[Aim of the exercise] Every line of the data below is to be duplicated exactly, pictures excepted.
--- Recorded information Enclosed Below ---
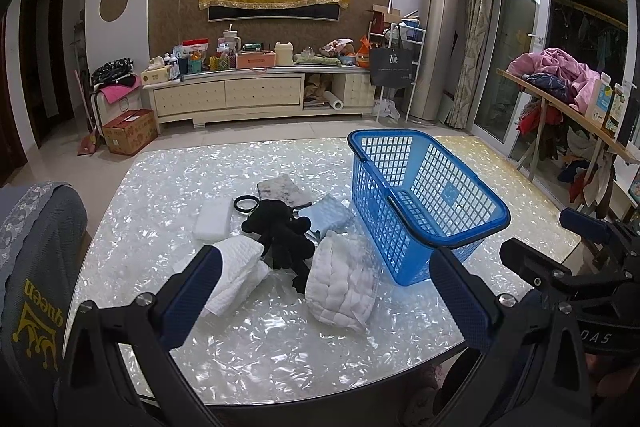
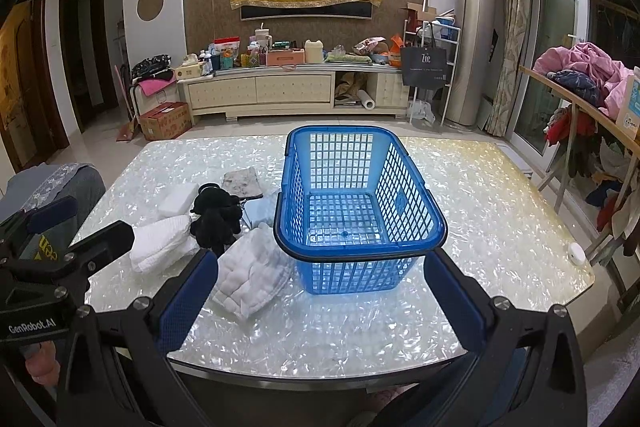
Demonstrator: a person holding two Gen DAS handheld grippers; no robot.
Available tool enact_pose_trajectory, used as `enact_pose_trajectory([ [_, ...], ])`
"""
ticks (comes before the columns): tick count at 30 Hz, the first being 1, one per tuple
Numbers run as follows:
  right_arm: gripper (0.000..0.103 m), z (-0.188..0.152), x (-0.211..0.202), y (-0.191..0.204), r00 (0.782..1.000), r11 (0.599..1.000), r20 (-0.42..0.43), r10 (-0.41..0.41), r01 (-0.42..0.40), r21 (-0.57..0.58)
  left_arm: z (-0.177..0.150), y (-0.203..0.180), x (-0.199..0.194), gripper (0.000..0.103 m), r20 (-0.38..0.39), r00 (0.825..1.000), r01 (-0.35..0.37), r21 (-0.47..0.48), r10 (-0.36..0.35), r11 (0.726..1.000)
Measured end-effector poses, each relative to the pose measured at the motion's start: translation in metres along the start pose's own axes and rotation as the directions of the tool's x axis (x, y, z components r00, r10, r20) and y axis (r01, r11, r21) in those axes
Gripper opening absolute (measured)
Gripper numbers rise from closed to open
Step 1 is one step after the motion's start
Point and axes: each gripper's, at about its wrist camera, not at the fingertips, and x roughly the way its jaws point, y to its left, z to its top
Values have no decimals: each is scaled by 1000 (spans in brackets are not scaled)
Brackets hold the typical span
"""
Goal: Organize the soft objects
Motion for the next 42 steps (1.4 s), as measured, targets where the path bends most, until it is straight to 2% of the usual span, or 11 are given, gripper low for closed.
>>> enact_pose_trajectory([
  [27,103,0,-1,3,1000,1000,-14,3,-3,0,-3,0,2,103,-1,1000,15,-4,-15,1000],
  [33,103,5,4,9,1000,1000,-24,10,-11,-24,-3,3,1,103,-4,1000,-3,-8,3,1000],
  [38,103,13,13,20,999,997,-33,31,-33,-72,2,17,5,103,-31,999,-27,-14,27,1000],
  [42,103,19,21,31,997,992,-45,58,-63,-107,4,37,12,103,-88,995,-44,-37,41,998],
])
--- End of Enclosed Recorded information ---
[Result below]
Demonstrator: a person holding two Gen DAS handheld grippers; no robot.
Available tool enact_pose_trajectory, used as `enact_pose_trajectory([ [_, ...], ])`
"""
ticks (comes before the columns): tick count at 30 Hz, the first being 1, one per tuple
Numbers run as follows:
  right_arm: gripper (0.000..0.103 m), z (-0.188..0.152), x (-0.211..0.202), y (-0.191..0.204), r00 (0.782..1.000), r11 (0.599..1.000), r20 (-0.42..0.43), r10 (-0.41..0.41), r01 (-0.42..0.40), r21 (-0.57..0.58)
  left_arm: z (-0.177..0.150), y (-0.203..0.180), x (-0.199..0.194), gripper (0.000..0.103 m), r20 (-0.38..0.39), r00 (0.825..1.000), r01 (-0.35..0.37), r21 (-0.47..0.48), r10 (-0.36..0.35), r11 (0.726..1.000)
Measured end-effector poses, each relative to the pose measured at the motion's start: translation in metres along the start pose's own axes and rotation as the directions of the tool's x axis (x, y, z components r00, r10, r20) and y axis (r01, r11, r21) in those axes
Gripper opening absolute (measured)
Gripper numbers rise from closed to open
Step 1 is one step after the motion's start
Point and axes: each gripper's, at about its wrist camera, not at the fingertips, and x roughly the way its jaws point, y to its left, z to its top
Values have no decimals: each is scaled by 1000 (spans in brackets are not scaled)
Brackets hold the typical span
"""
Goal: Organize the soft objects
Motion for the next 42 steps (1.4 s), as measured, targets where the path bends most, until it is straight to 2% of the usual span, or 11 are given, gripper low for closed.
>>> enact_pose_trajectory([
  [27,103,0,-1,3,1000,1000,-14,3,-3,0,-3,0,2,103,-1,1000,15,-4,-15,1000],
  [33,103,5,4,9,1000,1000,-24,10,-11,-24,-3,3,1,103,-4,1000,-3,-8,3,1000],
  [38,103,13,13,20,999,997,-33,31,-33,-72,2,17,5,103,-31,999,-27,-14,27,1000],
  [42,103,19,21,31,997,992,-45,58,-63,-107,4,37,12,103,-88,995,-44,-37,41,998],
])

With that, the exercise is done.